= Lift table bellows =

Safety feature

A lift table bellows (also known as lift table skirting) is a safety device that forms a protective barrier between the lift table operator and the equipment's moving parts.

The protective barrier is constructed from a wide range of material with 23oz vinyl being the most common in industrial applications.

==Purpose==
The purpose of the lift table bellows is to keep the operator's hands and feet from getting inside of the lifter where they could be pinched.

In addition to protecting the operators, lift table skirting also protects the equipment. This protective cover can prevent the ingress of abrasive dust particles, dirt, and other common contaminants from prematurely wearing out precision machine parts. Thereby, this reduces expensive downtime and loss of vital machine accuracy and up time.
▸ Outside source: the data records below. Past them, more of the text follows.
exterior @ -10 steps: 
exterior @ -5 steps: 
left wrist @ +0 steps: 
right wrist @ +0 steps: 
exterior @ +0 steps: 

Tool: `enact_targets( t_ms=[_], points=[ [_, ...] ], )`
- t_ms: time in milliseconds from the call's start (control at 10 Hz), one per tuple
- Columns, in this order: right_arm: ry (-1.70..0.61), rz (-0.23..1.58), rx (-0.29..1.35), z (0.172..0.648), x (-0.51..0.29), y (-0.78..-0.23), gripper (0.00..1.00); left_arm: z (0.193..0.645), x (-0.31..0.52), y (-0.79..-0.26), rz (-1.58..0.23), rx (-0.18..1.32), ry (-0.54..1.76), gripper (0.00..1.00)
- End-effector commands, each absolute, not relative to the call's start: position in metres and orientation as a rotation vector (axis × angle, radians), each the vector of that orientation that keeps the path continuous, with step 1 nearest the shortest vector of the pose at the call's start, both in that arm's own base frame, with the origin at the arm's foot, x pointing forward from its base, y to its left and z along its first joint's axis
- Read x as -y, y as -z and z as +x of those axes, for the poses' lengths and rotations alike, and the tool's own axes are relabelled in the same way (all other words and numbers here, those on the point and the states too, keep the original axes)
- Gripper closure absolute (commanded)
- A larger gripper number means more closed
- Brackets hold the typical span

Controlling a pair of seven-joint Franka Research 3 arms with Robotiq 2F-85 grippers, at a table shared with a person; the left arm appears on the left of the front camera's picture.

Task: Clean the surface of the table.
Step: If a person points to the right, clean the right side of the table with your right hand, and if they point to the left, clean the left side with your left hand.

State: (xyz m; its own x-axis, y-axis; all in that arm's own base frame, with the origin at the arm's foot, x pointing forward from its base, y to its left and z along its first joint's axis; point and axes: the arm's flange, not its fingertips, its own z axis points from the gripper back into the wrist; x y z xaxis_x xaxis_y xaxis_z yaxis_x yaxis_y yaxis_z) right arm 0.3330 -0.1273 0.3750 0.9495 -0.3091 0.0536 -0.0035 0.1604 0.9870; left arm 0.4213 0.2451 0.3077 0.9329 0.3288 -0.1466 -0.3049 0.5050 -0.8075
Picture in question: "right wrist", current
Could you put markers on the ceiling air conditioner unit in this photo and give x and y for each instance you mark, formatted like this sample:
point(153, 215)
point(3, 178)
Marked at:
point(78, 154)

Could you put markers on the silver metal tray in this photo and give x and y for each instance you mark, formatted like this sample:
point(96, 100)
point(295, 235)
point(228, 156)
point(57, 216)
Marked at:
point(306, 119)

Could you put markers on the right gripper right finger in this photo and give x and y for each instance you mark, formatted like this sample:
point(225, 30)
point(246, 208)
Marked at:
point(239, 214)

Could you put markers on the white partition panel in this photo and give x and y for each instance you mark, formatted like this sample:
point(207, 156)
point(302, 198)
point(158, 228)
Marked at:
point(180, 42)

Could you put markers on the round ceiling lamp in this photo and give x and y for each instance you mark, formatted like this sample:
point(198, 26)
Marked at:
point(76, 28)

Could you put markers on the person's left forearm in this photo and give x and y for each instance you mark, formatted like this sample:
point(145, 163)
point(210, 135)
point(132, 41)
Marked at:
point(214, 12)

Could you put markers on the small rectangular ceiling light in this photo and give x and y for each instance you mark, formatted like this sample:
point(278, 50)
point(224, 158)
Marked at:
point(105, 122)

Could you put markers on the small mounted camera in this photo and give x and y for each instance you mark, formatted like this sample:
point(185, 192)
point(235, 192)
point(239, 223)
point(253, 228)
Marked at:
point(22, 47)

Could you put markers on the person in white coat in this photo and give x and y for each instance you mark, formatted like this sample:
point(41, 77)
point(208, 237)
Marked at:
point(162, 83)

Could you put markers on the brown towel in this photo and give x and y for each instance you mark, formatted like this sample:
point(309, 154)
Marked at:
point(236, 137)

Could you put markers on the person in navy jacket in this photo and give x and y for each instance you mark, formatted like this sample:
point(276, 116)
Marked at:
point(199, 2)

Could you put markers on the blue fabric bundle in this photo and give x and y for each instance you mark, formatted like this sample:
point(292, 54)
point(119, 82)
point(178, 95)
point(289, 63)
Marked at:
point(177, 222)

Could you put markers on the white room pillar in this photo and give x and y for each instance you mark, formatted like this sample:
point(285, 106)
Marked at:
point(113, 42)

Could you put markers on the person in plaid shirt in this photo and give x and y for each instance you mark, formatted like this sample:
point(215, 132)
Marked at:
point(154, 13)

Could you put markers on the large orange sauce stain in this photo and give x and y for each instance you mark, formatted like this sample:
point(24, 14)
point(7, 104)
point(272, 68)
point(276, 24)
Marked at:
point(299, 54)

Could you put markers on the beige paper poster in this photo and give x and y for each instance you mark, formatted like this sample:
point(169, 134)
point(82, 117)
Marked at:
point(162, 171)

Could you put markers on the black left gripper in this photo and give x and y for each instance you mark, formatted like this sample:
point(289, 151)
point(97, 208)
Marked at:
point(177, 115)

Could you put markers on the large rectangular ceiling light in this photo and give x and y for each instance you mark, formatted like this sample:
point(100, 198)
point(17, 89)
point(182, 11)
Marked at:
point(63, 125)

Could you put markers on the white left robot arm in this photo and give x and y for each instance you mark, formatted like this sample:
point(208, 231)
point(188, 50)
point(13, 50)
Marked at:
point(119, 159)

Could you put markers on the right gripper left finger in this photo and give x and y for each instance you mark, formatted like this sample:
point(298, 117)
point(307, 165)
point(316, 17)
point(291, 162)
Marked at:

Common purposes of lift table bellows include:
- Protecting the operator from moving parts
- Protecting the equipment from debris which could prematurely wear out critical components
- Maintaining a sterile clean environment inside of the equipment
- Meeting medical standards for patient positioning tables in hospitals

==Use==
===Industry===
Industries that commonly use lift tables include:
- Woodworking
- Manufacturing
- Food processing
- Automotive industry
- Aerospace industry

===Healthcare===
They are also used in hospitals and physician's offices.

In the United States, in some instances, the U.S. Federal Occupational Safety and Health Administration requires that bellows be installed on all moving equipment to protect nearby operators and associates. This varies from state to state and industry.